WHAT IS EXPECTED:
Look through the lines below and copy each one that includes "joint".

EXERCISE DATA:
------------------------------

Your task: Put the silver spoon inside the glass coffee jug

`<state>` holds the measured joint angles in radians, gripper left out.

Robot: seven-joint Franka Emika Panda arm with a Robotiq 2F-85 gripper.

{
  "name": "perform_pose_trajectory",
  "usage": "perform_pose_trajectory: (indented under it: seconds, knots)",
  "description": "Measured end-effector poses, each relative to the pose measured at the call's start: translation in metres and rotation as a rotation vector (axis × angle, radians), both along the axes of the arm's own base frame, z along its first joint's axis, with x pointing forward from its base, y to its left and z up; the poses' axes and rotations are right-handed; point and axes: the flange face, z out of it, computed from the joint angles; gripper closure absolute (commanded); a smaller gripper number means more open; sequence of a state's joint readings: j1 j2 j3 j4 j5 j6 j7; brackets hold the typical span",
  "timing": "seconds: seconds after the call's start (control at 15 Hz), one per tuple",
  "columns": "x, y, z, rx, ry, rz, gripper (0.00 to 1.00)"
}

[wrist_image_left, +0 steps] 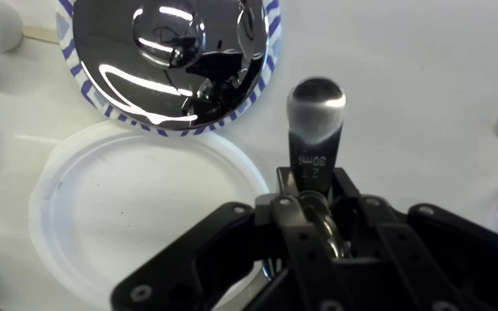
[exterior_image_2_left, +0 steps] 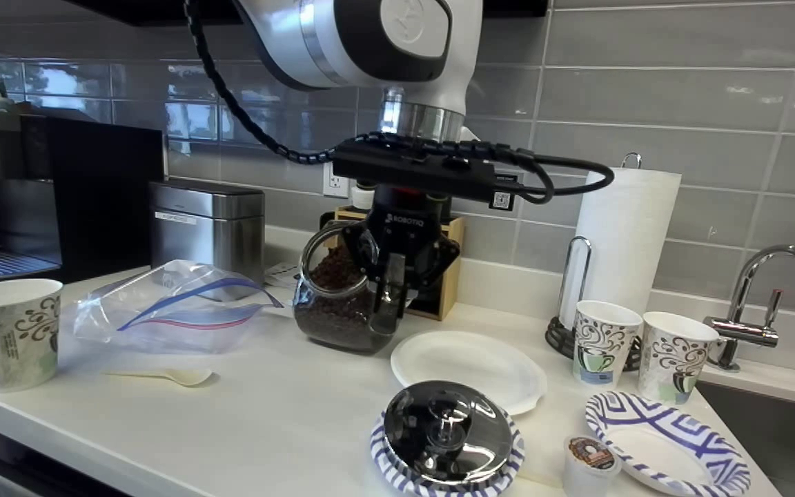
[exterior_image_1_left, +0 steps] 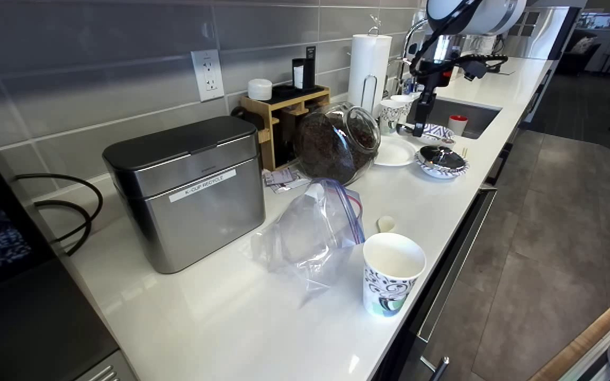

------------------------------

RESPONSE BOX:
`<state>` holds the measured joint angles in radians, gripper left out.
Robot: seven-joint Franka Emika Panda arm with a Robotiq 2F-85 gripper.
  "description": "Measured end-effector poses, each relative to the pose measured at the call's start: translation in metres and rotation as a rotation vector (axis × angle, radians), both along the axes of the arm's own base frame, z along its first joint's axis, with x pointing forward from its base, y to its left and z up; the poses' axes and rotations are right-handed; point and axes: the flange face, z out of it, computed from the joint angles; gripper closure absolute (commanded); a smaller gripper number means more open; sequence of a state's joint readings: j1 j2 j3 j4 j5 j6 j7; brackets hold the typical span",

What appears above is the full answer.